## What the task requires:
Would you please copy each line of the data in which the string "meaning" occurs?

_ _ _ _ _

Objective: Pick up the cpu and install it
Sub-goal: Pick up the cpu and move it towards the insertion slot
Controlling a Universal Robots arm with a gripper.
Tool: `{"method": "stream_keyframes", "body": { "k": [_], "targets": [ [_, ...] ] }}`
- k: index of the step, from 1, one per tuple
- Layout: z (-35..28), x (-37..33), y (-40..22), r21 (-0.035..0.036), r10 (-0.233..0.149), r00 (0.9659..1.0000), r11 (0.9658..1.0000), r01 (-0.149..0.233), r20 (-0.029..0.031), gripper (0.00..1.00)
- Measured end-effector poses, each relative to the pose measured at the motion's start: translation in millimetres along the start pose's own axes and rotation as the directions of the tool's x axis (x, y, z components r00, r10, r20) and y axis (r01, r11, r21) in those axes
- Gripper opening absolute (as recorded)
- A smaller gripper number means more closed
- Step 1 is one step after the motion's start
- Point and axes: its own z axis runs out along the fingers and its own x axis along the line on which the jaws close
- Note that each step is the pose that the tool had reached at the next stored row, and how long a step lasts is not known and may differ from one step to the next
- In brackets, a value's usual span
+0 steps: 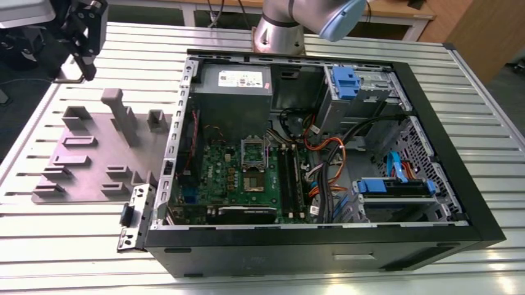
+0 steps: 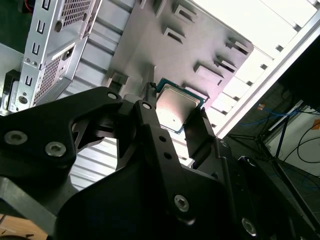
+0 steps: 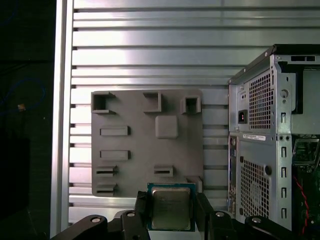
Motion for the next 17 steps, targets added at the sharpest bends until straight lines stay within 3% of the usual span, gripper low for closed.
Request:
{"method": "stream_keyframes", "body": {
  "k": [11,17],
  "targets": [
    [-0.4,-7.9,-2.2,0.0,0.0,1.0,1.0,0.0,-0.0014,0.47],
    [-0.6,-8.6,-4.9,0.0001,0.0,1.0,1.0,0.0,-0.0015,0.47]
  ]
}}
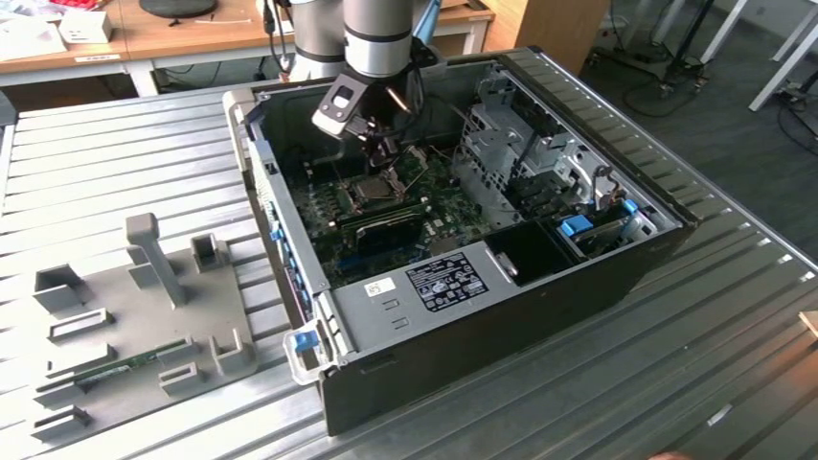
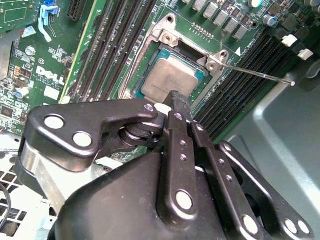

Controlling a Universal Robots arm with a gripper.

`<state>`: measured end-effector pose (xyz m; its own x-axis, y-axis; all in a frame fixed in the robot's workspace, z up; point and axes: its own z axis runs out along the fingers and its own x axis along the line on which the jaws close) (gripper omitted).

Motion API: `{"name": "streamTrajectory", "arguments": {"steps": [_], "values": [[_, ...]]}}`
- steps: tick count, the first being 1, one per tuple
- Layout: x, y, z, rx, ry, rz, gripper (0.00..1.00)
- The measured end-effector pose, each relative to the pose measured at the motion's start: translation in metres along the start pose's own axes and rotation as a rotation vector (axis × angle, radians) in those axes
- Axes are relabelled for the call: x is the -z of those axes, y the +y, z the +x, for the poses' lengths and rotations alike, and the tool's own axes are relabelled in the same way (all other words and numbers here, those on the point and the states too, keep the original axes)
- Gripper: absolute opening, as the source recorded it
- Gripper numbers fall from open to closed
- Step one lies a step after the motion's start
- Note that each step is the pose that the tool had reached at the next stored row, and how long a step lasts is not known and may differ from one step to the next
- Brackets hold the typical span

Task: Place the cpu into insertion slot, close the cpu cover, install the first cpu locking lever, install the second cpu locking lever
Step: 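Place the cpu into insertion slot, then close the cpu cover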

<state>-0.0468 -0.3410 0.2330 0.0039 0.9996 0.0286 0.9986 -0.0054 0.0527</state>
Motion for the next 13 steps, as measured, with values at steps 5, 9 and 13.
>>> {"name": "streamTrajectory", "arguments": {"steps": [5, 9, 13], "values": [[-0.0001, 0.0001, 0.0, 0.0, 0.0, 0.0, 0.1], [-0.0018, 0.0, 0.0, 0.0, 0.0, -0.0001, 0.1], [-0.0025, 0.0, -0.0001, 0.0, 0.0, -0.0001, 0.1]]}}
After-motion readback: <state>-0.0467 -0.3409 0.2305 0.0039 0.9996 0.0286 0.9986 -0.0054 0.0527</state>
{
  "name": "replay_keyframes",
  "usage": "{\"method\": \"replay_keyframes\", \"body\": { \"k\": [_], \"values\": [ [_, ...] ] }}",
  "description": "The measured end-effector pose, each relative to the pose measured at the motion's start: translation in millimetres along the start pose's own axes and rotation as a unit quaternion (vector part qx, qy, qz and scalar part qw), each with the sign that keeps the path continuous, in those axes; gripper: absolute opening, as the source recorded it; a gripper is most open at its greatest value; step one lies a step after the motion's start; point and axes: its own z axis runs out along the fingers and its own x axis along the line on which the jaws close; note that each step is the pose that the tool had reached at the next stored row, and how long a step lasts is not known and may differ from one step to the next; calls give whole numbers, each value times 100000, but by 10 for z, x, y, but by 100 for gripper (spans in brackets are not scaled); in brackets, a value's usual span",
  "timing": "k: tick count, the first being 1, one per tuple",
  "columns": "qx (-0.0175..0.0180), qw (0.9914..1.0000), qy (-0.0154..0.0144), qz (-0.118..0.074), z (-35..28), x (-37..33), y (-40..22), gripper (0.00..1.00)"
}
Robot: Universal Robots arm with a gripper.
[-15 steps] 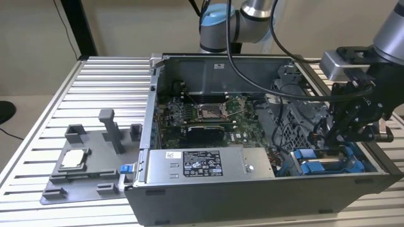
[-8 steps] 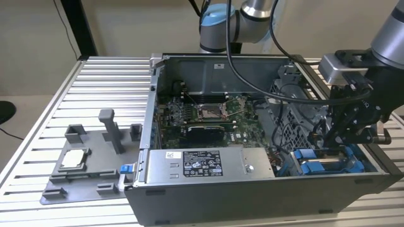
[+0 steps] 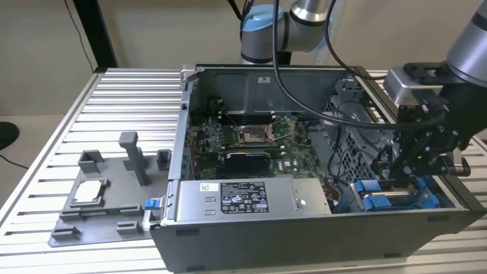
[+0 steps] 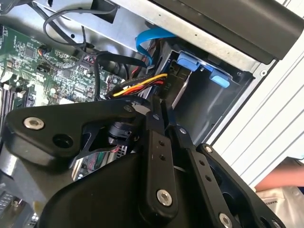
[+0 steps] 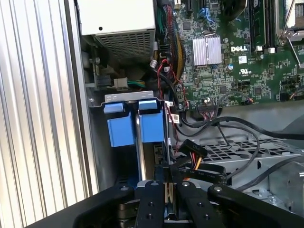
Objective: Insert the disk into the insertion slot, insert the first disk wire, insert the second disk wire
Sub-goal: 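Insert the second disk wire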
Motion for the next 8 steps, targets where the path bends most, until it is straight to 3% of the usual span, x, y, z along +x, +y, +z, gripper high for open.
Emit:
{"method": "replay_keyframes", "body": {
  "k": [8],
  "values": [
    [-42, 99998, -246, -564, 19, 16, -2, 0]
  ]
}}
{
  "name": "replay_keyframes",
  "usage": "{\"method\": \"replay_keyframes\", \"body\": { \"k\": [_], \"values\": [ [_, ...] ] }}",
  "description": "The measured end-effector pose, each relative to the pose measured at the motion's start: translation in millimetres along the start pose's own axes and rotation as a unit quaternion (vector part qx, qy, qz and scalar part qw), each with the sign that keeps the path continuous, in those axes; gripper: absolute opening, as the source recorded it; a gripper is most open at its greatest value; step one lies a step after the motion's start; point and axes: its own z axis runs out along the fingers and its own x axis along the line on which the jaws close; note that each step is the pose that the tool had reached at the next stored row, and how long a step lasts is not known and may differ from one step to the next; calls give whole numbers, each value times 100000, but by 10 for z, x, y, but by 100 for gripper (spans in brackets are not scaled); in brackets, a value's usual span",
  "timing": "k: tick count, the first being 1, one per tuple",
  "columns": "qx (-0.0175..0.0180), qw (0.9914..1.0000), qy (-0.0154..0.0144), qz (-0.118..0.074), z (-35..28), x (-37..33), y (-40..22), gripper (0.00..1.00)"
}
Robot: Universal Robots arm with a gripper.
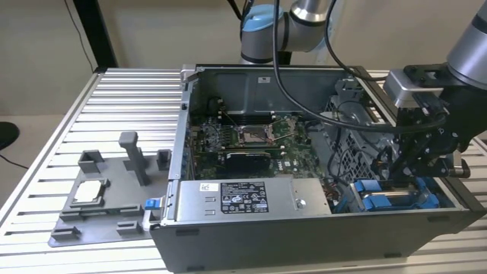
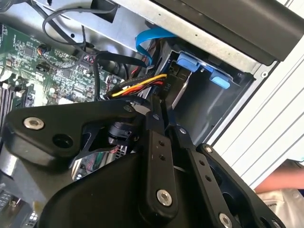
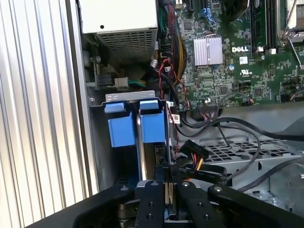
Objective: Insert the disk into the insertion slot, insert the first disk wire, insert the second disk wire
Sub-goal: 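Insert the second disk wire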
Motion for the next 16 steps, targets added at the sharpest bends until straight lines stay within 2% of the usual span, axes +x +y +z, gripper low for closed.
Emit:
{"method": "replay_keyframes", "body": {
  "k": [9, 16],
  "values": [
    [-21, 99998, -139, -626, 20, 17, -2, 0],
    [160, 99988, -359, -1529, 27, 17, -1, 0]
  ]
}}
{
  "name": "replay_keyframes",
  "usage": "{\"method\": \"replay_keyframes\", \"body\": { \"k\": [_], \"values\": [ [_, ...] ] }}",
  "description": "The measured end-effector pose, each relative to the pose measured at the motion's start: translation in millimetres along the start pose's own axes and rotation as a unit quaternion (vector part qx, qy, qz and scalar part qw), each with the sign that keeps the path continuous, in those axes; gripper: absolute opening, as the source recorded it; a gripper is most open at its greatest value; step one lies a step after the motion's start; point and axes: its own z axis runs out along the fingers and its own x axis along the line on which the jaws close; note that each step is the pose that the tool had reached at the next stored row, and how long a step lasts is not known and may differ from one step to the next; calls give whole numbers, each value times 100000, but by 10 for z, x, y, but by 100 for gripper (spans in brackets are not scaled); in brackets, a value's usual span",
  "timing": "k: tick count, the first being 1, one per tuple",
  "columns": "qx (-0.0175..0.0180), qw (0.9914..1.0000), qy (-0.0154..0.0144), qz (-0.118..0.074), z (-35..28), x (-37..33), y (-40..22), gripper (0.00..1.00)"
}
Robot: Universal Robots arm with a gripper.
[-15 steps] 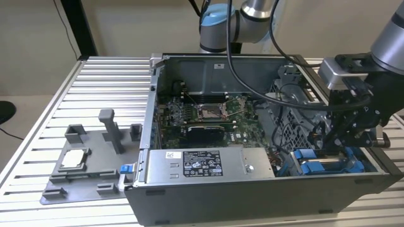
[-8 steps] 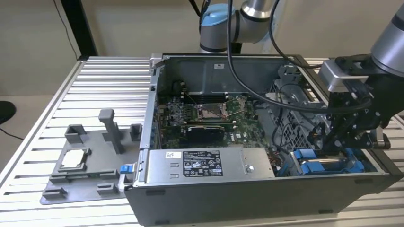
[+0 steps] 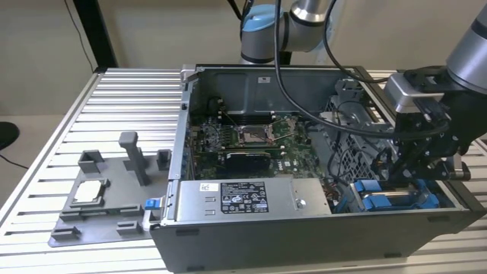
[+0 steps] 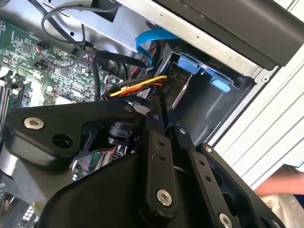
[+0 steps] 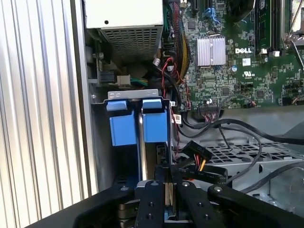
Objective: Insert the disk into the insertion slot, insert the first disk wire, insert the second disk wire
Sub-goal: 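Insert the second disk wire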
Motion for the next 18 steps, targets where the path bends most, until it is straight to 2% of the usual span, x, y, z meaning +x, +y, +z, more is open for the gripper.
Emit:
{"method": "replay_keyframes", "body": {
  "k": [1, 3, 6, 7, 18],
  "values": [
    [65, 100000, -39, -31, 1, 1, 4, 0],
    [565, 99998, -79, -71, 0, 2, 24, 0],
    [2056, 99979, -169, -111, 0, 4, 53, 0],
    [2412, 99971, -185, -123, -1, 5, 60, 0],
    [2518, 99968, -177, -142, 11, 6, 89, 0]
  ]
}}
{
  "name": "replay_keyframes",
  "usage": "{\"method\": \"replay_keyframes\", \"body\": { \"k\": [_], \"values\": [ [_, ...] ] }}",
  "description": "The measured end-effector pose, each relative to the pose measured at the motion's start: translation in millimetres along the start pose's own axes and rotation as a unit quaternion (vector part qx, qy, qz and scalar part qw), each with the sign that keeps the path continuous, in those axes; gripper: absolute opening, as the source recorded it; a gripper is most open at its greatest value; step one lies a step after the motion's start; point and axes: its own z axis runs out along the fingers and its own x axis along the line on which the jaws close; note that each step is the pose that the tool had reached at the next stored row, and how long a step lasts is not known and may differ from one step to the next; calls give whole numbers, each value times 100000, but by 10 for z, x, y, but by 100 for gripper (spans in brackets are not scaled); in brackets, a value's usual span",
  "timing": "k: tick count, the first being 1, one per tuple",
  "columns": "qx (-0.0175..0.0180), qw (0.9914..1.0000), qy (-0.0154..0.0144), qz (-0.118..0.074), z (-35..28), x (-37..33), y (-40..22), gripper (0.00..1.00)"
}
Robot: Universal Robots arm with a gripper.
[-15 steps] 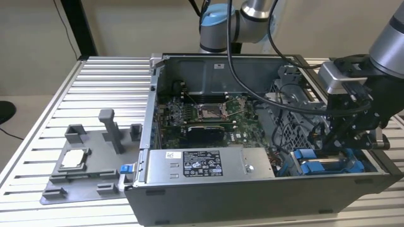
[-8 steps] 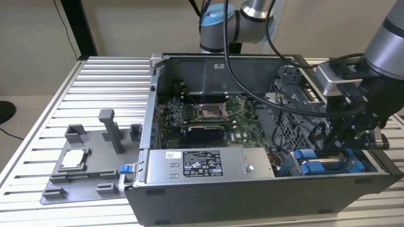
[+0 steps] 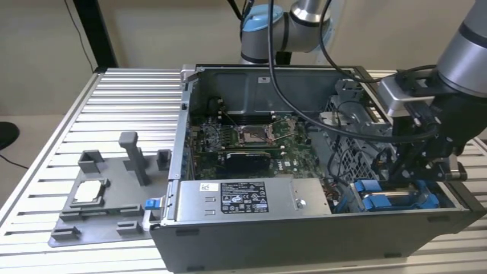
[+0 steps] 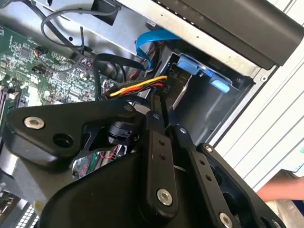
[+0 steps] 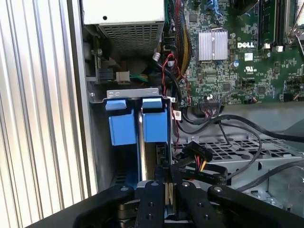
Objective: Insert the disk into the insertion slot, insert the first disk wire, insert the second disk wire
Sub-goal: 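Insert the second disk wire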
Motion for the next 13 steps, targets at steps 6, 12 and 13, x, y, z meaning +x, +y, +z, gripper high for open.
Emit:
{"method": "replay_keyframes", "body": {
  "k": [6, 12, 13],
  "values": [
    [121, 100000, 17, -25, 7, 1, 9, 0],
    [126, 100000, -28, -32, 1, 1, 9, 0],
    [127, 100000, -18, -32, -6, 0, 8, 0]
  ]
}}
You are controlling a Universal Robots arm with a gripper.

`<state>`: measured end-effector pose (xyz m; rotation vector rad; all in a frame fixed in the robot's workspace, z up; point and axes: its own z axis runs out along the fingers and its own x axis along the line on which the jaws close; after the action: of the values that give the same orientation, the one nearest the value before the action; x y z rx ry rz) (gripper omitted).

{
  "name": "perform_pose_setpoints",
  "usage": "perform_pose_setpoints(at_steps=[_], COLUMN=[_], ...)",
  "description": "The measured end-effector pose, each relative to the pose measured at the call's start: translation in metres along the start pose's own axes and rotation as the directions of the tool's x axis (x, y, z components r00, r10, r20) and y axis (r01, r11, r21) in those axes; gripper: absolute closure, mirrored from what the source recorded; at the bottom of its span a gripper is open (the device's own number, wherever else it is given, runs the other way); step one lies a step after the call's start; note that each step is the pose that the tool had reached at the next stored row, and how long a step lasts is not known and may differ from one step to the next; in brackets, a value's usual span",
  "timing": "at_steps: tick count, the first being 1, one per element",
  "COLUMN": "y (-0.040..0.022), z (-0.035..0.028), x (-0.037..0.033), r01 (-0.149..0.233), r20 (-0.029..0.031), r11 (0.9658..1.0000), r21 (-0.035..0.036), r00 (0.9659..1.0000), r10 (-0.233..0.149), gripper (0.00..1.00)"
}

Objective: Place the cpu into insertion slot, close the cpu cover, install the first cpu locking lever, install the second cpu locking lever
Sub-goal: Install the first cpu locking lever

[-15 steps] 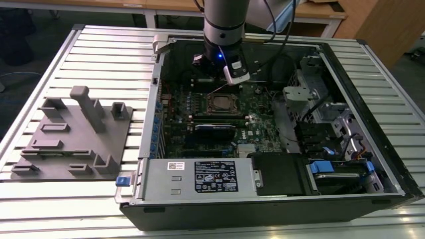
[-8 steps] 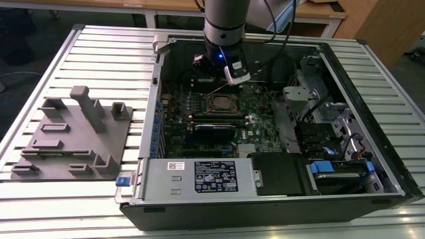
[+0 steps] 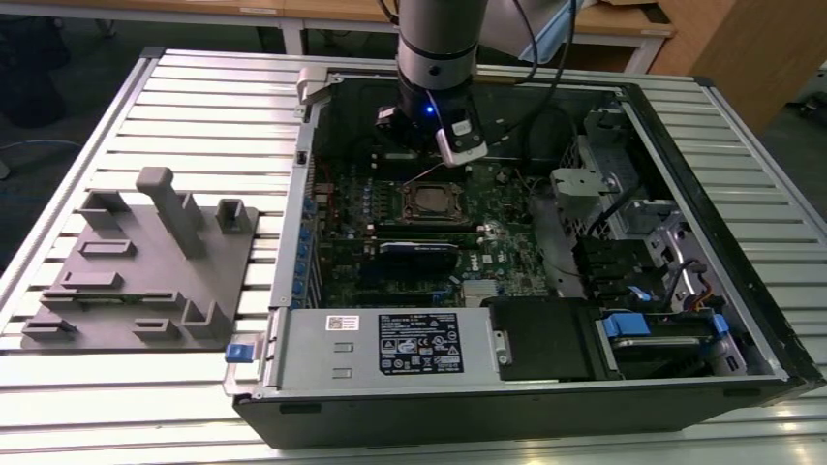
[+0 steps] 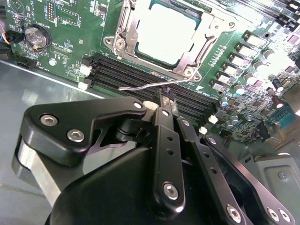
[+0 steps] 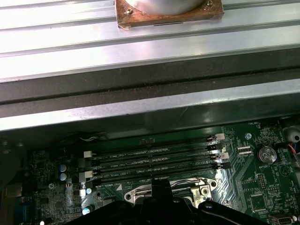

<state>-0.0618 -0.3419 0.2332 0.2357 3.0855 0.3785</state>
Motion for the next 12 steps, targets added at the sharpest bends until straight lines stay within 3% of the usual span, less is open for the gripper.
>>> perform_pose_setpoints(at_steps=[12], y=[-0.0001], z=[0.0008], x=[-0.0006], r01=[0.000], r20=[-0.0001], r11=[1.0000], r21=[0.0001], r00=[1.0000], r10=[0.000], gripper=[0.89])
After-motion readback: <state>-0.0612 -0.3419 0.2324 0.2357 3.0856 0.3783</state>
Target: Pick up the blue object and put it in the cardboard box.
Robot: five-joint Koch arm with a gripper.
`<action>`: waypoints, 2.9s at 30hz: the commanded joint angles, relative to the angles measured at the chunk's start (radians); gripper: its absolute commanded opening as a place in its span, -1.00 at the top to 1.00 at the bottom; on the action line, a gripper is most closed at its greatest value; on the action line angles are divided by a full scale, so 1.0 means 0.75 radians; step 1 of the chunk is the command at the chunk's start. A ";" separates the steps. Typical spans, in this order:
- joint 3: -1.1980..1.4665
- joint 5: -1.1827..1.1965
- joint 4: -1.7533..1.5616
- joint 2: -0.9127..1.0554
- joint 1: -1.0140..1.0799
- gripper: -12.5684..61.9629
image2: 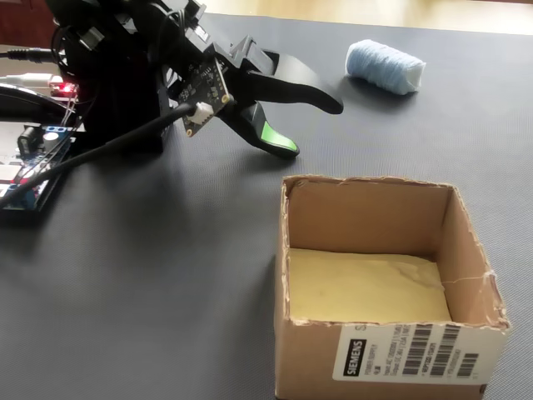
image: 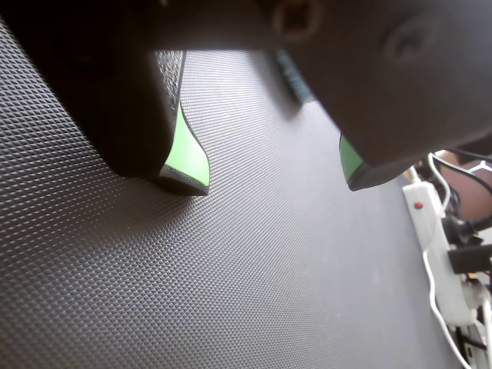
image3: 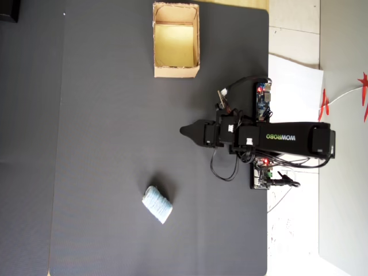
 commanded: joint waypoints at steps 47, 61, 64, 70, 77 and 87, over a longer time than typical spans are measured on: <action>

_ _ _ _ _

## Solution to this exercise:
Motion for the next 18 steps, targets where the path bends most, until it is straight to 2% of the usual span, x, y, z meaning +x, +y, +z, more is open for the gripper.
Motion for the next 13 steps, targets at steps 6, 12 and 13, x, y, z meaning +x, +y, +z, gripper high for open.

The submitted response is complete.